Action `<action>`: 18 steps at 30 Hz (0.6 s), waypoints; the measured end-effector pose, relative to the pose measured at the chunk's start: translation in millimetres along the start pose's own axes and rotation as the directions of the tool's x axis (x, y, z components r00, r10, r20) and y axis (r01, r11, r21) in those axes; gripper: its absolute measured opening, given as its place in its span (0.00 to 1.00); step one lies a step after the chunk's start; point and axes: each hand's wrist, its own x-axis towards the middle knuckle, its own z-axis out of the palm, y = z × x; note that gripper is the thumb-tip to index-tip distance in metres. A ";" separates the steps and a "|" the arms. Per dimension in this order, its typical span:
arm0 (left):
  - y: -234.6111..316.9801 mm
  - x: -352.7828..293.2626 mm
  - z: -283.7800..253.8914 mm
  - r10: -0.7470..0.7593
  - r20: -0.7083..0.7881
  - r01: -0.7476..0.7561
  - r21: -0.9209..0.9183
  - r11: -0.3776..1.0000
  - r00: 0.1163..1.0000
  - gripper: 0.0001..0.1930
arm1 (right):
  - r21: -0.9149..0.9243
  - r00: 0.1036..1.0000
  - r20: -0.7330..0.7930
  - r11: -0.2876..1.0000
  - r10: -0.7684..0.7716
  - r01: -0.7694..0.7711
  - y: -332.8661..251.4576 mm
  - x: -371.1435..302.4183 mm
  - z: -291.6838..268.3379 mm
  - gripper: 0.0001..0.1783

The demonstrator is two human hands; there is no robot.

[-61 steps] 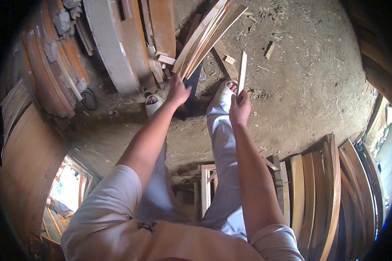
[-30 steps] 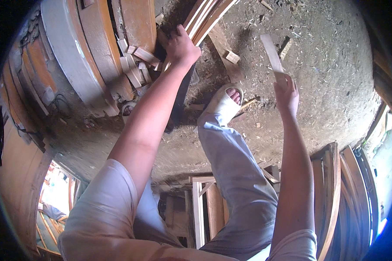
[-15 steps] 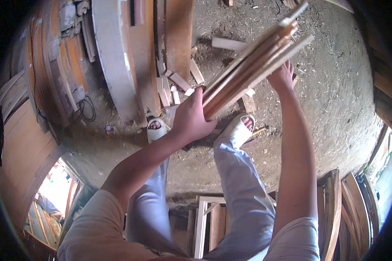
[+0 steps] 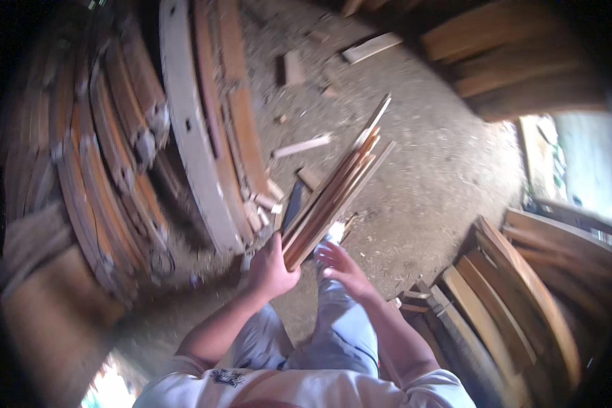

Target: The person sits on the floor of a workshop and sorts through a pile of thin wooden strips. They pick up pieces, inspect them, and place them into a neat stack. The person then stands up and continues to organize the wood pieces on a nearby workbench.

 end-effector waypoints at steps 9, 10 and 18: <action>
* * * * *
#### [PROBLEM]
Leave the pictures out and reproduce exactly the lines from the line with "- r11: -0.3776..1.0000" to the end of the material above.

#### [SOLVED EXERCISE]
  - r11: -0.3776..1.0000
  - r00: 0.1163..1.0000
  - gripper: 0.0001..0.1930
arm1 (right):
  - r21: -0.9149..0.9243
  - r00: 0.1036..1.0000
  - r20: -0.7330..0.7930
  - r11: -0.2876..1.0000
  - r10: -0.7684..0.7716
  - r01: -0.7694..0.7711
  - y: -332.8661..251.4576 mm
  - x: -371.1435..302.4183 mm
  - z: -291.6838..268.3379 mm
  - gripper: 0.0001..0.1783

The demonstrator is two human hands; there is no robot.

[-61 steps] 
[-30 steps] 
[-15 steps] 
[+0 steps] 

Target: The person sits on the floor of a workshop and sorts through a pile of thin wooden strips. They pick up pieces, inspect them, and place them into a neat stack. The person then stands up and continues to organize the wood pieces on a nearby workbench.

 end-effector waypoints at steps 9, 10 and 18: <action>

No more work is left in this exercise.